Phishing is a phenomenon that can cause great damage not only to hotels, but also to customers. Email phishing has been around for almost 30 years, but the explosive growth we are currently experiencing is mainly due to the emergence of artificial intelligence (AI), which now allows fake messages to be sent quickly and in an automated manner. Usually with a fairly credible structure and presentation.
Digital scammers have discovered that the hospitable nature of the hotel industry is a rather vulnerable element that they can cleverly exploit. On the one hand, smaller hotels are particularly targeted. These are often relatively unprotected due to the lower presence of expensive security systems for their computers. Moreover, they have a rather limited and often changing workforce that is not so familiar with phishing. On the other hand, large hotel groups are also attractive prey because their bulky and complex structures make them less able to react to changes quickly. But big or small: no one is safe from phishing.

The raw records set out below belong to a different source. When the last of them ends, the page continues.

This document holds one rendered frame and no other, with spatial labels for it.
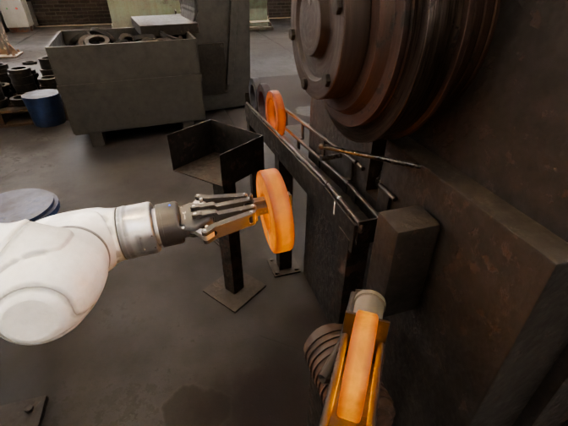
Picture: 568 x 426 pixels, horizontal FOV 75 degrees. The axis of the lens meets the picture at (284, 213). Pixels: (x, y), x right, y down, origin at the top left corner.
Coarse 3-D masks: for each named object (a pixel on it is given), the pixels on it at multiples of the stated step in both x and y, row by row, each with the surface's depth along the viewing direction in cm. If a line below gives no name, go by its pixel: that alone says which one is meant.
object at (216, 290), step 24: (168, 144) 129; (192, 144) 137; (216, 144) 144; (240, 144) 136; (192, 168) 134; (216, 168) 133; (240, 168) 123; (264, 168) 134; (216, 192) 136; (240, 264) 157; (216, 288) 165; (240, 288) 164
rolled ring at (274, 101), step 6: (270, 90) 149; (276, 90) 149; (270, 96) 149; (276, 96) 145; (270, 102) 156; (276, 102) 144; (282, 102) 145; (270, 108) 158; (276, 108) 144; (282, 108) 145; (270, 114) 159; (276, 114) 146; (282, 114) 145; (270, 120) 159; (276, 120) 147; (282, 120) 146; (276, 126) 148; (282, 126) 148; (282, 132) 150
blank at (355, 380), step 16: (368, 320) 53; (352, 336) 51; (368, 336) 51; (352, 352) 50; (368, 352) 49; (352, 368) 49; (368, 368) 49; (352, 384) 49; (368, 384) 49; (352, 400) 49; (352, 416) 50
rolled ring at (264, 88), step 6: (264, 84) 164; (258, 90) 171; (264, 90) 161; (258, 96) 173; (264, 96) 161; (258, 102) 175; (264, 102) 175; (258, 108) 177; (264, 108) 175; (264, 114) 174
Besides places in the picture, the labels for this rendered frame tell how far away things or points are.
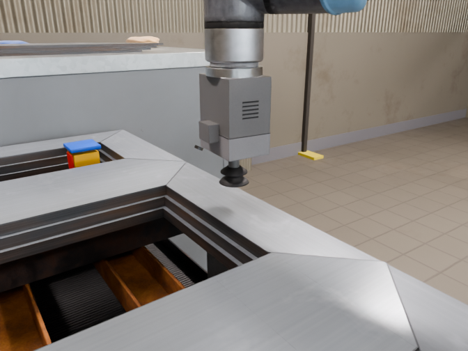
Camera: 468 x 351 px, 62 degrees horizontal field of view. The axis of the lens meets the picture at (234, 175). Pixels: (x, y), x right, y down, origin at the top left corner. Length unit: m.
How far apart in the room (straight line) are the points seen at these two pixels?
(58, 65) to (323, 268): 0.80
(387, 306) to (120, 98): 0.86
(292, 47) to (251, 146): 3.06
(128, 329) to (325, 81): 3.62
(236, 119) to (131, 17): 2.36
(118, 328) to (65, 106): 0.76
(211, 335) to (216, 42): 0.33
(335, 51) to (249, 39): 3.45
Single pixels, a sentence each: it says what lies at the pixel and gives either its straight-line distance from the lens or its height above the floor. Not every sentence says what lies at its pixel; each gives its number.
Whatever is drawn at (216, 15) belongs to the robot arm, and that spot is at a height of 1.12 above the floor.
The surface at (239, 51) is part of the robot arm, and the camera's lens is 0.49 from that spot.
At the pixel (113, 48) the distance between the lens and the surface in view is 1.20.
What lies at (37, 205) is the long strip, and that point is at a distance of 0.65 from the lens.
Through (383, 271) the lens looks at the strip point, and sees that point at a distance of 0.46.
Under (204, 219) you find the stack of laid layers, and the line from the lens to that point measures 0.57.
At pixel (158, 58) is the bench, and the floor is 1.04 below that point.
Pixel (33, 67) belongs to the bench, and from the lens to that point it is 1.03.
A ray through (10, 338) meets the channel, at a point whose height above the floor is 0.68.
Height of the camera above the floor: 1.11
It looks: 20 degrees down
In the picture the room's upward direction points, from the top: straight up
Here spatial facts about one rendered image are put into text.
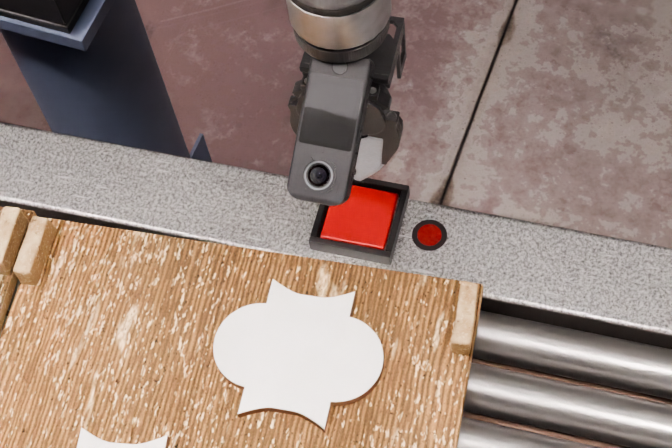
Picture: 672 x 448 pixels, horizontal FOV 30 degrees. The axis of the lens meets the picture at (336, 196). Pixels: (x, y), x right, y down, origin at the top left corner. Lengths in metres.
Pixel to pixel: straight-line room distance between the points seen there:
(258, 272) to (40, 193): 0.24
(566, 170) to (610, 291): 1.13
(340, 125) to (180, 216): 0.30
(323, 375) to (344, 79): 0.27
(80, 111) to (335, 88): 0.77
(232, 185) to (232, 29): 1.29
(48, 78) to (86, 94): 0.05
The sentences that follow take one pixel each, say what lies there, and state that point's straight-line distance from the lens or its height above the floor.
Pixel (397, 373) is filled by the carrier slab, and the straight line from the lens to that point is 1.07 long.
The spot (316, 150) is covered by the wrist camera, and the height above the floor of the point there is 1.15.
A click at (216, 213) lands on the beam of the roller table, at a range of 1.18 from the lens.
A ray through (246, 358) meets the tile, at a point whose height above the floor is 0.95.
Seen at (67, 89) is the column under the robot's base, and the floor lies 0.66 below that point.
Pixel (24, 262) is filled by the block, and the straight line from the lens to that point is 1.14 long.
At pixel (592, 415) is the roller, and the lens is 1.08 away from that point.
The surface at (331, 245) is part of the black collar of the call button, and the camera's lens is 1.13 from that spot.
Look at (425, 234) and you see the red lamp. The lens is 1.15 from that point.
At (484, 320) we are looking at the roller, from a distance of 1.10.
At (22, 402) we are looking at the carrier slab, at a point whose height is 0.94.
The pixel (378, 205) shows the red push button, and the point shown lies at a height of 0.93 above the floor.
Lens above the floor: 1.93
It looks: 60 degrees down
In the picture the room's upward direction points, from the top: 10 degrees counter-clockwise

In the past, forged messages could be recognised relatively quickly via poor spelling and structure, or suspicious mail addresses. But with today's AI, these e-mails increasingly look more credible and realistic. Moreover, scammers are also getting more creative, including through 'social engineering' applied. This is when a trust is established in several steps. Attempts to steal information are then more likely to happen during the second or third message. Or they have e-mails preceded by a phone call.
A fine example of this is a message following room booking, where a fake customer tells a hotel staff member that he wants a surprise for his wife. In the second message, he then refers to an attachment containing detailed instructions on how to create a special atmosphere in the room. Once the staff member clicks open that attachment, the scammer is given opportunities to steal sensitive information from the hotel.
A notable feature of phishing emails is their urgent nature, usually requesting additional information urgently or requiring payment very quickly. Actually, this should automatically trigger a powerful brake in the recipients of such messages.
Often, information, such as passwords, is requested through a link in the e-mail that leads to a forged website. Another means is an attachment in the mail, say a file that, when opened, installs a malicious programme on the hotel's computer network. Thus, all kinds of sensitive information of both the company and customers can be stolen via malware, spyware... A link in the mail can also contain software with a stealing programme or infostealer.
Once digital scammers have looted enough information, they then contact hotel customers to try to extort information or money by misleadingly posing as the real hotel. Phishing is thus increasingly targeting hotel staff. The scammers mainly aim to help their customers as quickly as possible by answering their queries almost instantaneously.
Just about all specialists are in full agreement that the best way for a hotel to guard against phishing is a genuine culture of prevention. Under the motto 'education is the key', staff should be trained on an ongoing basis to recognise phishing. They then learn not only that they should never respond directly to urgent requests for sensitive information, but also that clicking on links or attachments in e-mails is and remains out of the question. Moreover, during these training moments, the latest trends of phishing can be demonstrated, for instance through simulations.
In any case, it is therefore hugely important that hotel staff learn to recognise suspicious messages. Following on from this, it is equally crucial that they are made actively aware that these suspected fraud attempts should also be reported to (nearby) colleagues and hotel management as soon as possible. In addition to creating a prevention culture, it is therefore about installing a warning culture. Companies offer training programmes to support hotels in this.